( Fábula de libre interpretación)

Amasó una fortuna sacándoles fotos a los seres más sufridos y marginados del mundo. Había adquirido una incomparable destreza para captar las arrugas, la sequedad, la aspereza cutánea, el envejecimiento precoz, la mirada claudicante, las bocas desdentadas de esas caras del altiplano, del desierto subsahariano y de los montes y salitrales remotos. Fundaciones filantrópicas y organizaciones altruistas auspiciaban y financiaban sus exposiciones itinerantes en las más ricas ciudades. ¡Qué mirada tiene usted para retratar el dolor! Le decían unánimemente personas tan ajenas a ese dolor que a sentir mucho apetito lo confundían con hambruna. Pero él sabía que el llanto brota más fácil al mirar el efecto que al entender la causa. Su colección de fotos era considerada de alta cotización artística. Los museos y galerías se la disputaban. Recibía cuantiosos subsidios y donaciones de organizaciones no gubernamentales con lemas filántropicos y libertarios. Lo respetaban de todos los credos. Tantos años haciendo lo mismo y las caras eran las mismas: sufridas y estragadas; arruinadas y toscas. Caras como saliéndose del estándar de la salud y de la vida. Que le habían otorgado la ventaja de no tener que inventar situaciones falsas para lograr una imagen trágica. Como sabía de otros fotógrafos premiados. Capaces de prenderle  fuego a una tapera a cambio de un alto resarcimiento al humilde residente y así lograr fotografiar en el anochecer la vivienda  incendiándose. Y en primer plano una criatura mestiza con ojos desorbitados escapando de su interior en llamas y salvándose de milagro. La criatura corría feliz de la paga que su actuación le deparaba. Foto paradigmática  para obtener distinciones famosas ésa. Pero él no había necesitado recurrir a ese fraude de tragedia que aún a sabiendas, todo el mundo dio por verosímil porque la foto era tan bella. Es que la tragedia humana resumida en una imagen consigue la compasiva mirada del espectador y lo exculpa de su ausencia de culpa.

Mientras descansaba en su terraza frente al mar, el fotógrafo, el de nuestro relato, pensó en su afortunado destino.
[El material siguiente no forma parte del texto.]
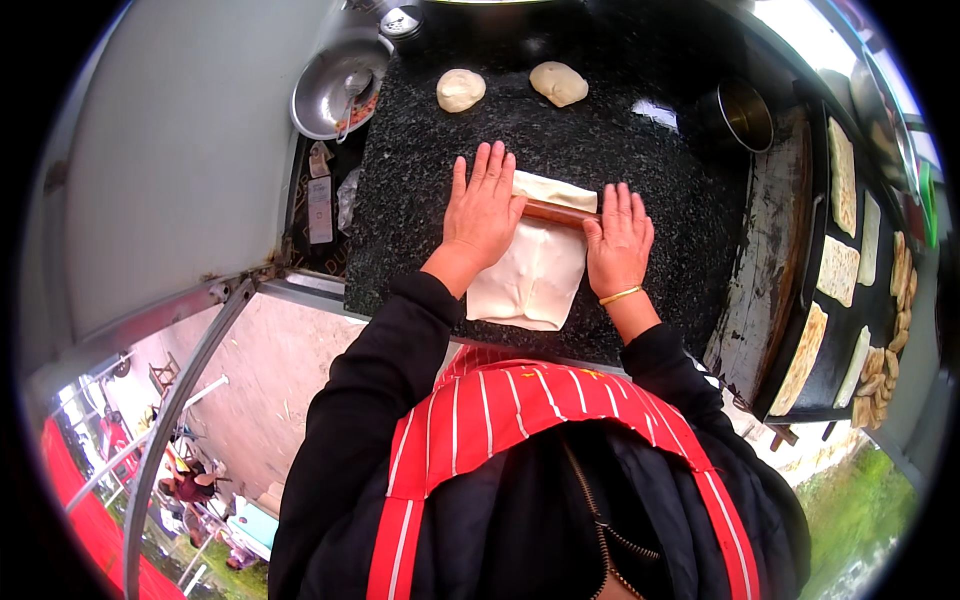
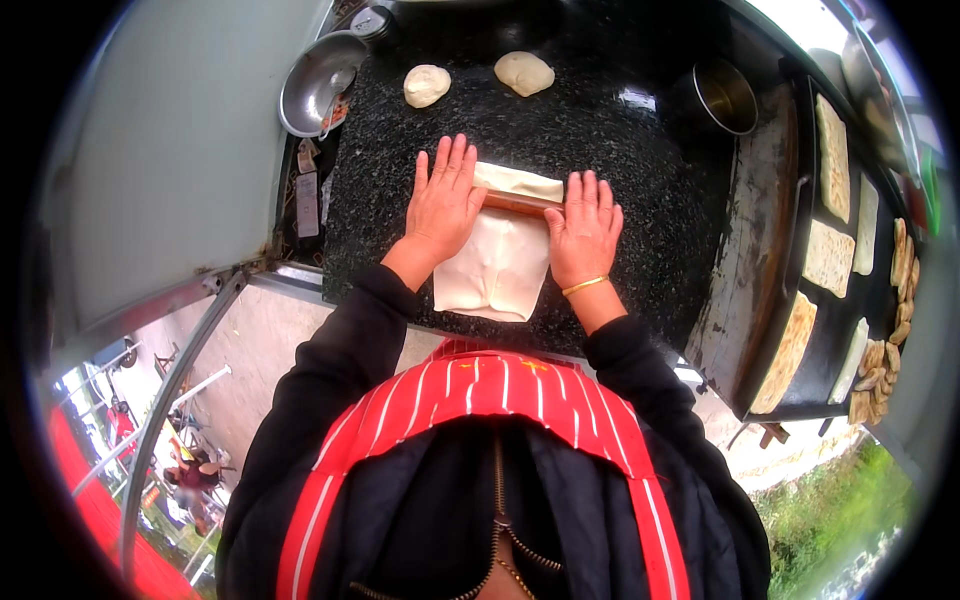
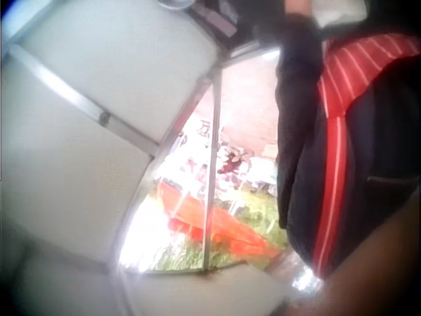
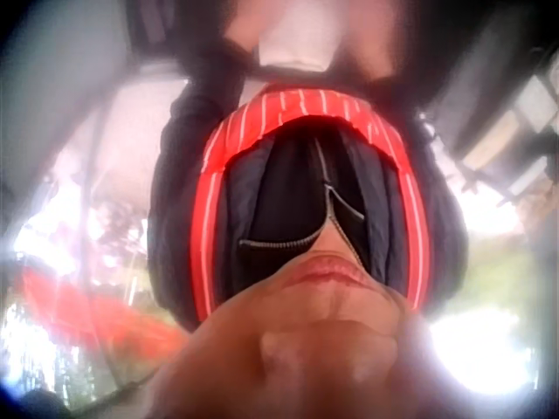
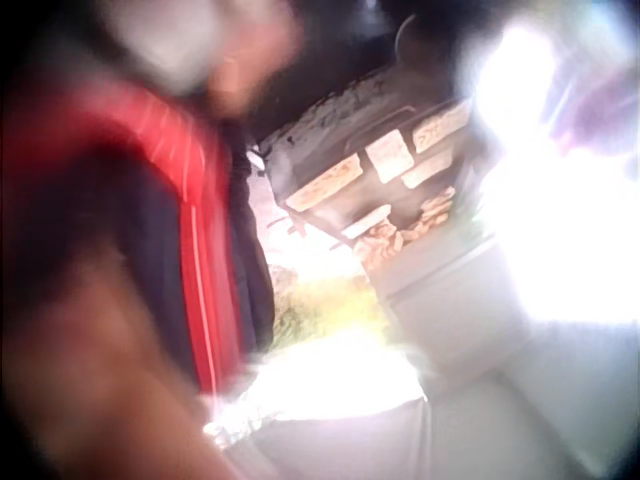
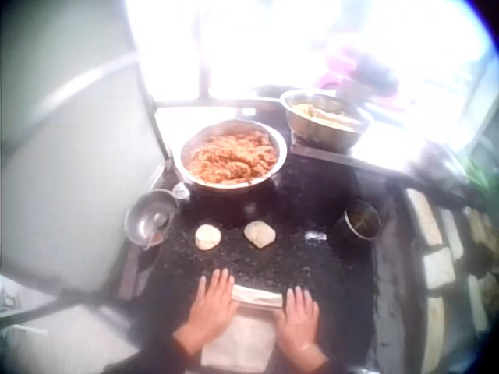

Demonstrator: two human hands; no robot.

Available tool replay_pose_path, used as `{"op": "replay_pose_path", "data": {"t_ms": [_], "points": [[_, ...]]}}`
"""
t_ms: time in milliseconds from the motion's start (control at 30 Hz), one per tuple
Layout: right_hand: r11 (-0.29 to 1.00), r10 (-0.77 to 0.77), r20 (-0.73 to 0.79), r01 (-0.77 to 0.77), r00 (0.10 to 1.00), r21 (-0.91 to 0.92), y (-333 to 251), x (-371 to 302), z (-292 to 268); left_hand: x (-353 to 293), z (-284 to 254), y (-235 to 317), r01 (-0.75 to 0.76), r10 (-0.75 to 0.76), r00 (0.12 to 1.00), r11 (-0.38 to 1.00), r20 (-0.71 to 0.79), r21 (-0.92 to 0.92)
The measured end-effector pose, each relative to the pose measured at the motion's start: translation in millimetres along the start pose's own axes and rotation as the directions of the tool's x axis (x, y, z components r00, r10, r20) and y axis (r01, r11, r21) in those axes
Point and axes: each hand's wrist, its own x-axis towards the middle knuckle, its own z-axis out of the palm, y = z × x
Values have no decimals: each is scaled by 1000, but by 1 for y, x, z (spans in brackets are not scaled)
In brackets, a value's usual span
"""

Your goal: The person prepares stuffed flatbreads at an outdoor food stall. They roll out dough balls into flat circles, spread a meat filling onto the dough, fold the dough over the filling, and place the parcels onto a hot griddle. The person also flips the cooking flatbreads and hands a finished item to a customer.

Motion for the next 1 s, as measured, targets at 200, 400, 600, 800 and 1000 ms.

Sobre la arena de la playa su copa semivacía esperaba que la alzara, y bebiera otro sorbo del cóctel color escarlata. Sí, pensaba, captar las caras de la pobreza había sido una buena opción. Porque ese mercado era continuo, inagotable. Fotografiar moda era más insensible y más eventual: la moda cambiaba vertiginosamente. La estética de la pobreza era siempre fiel a si misma y lo había convertido de fotógrafo pobre, del montón, a artista singular y rico. A veces dudaba si tanta obstinación en el tema no suponía un riesgo de cansancio del público. De ninguna manera, no hay público al que no le guste sentirse piadoso ante la pobreza mirada como espectáculo. Además  su sensibilidad estaba intacta como si hubiera estado fotografiando arquitecturas y paisajes bucólicos. Había logrado tanto oficio que sabía dónde y cuándo y cómo apuntar la cámara. Olfateaba las caras como un predador va eligiendo a su presa. Un rostro mugriento, roído por lo peor de la exclusión, y que le iba a dar frutos, nunca se le escapaba. A veces tenía que apurarse. Si tardaba perdía la foto. Y perdía la paga.  Pero él era más rápido que el destino. Y ante la más doliente y dramática escena actuaba en armonioso dúo con su cámara. Clic o Clac. Su ojo sensible llegaba siempre antes. En el instante justo antes del final. Cuando el dueño del rostro ya se estaba muriendo.

Aunque a veces no. Y no le quedaba más que  fotografiar a la muerte. Por eso en las entrevistas solía repetirse y decir: “Todavía me duele. No sé cómo pude sacar la foto”. Pero pudo, por suerte.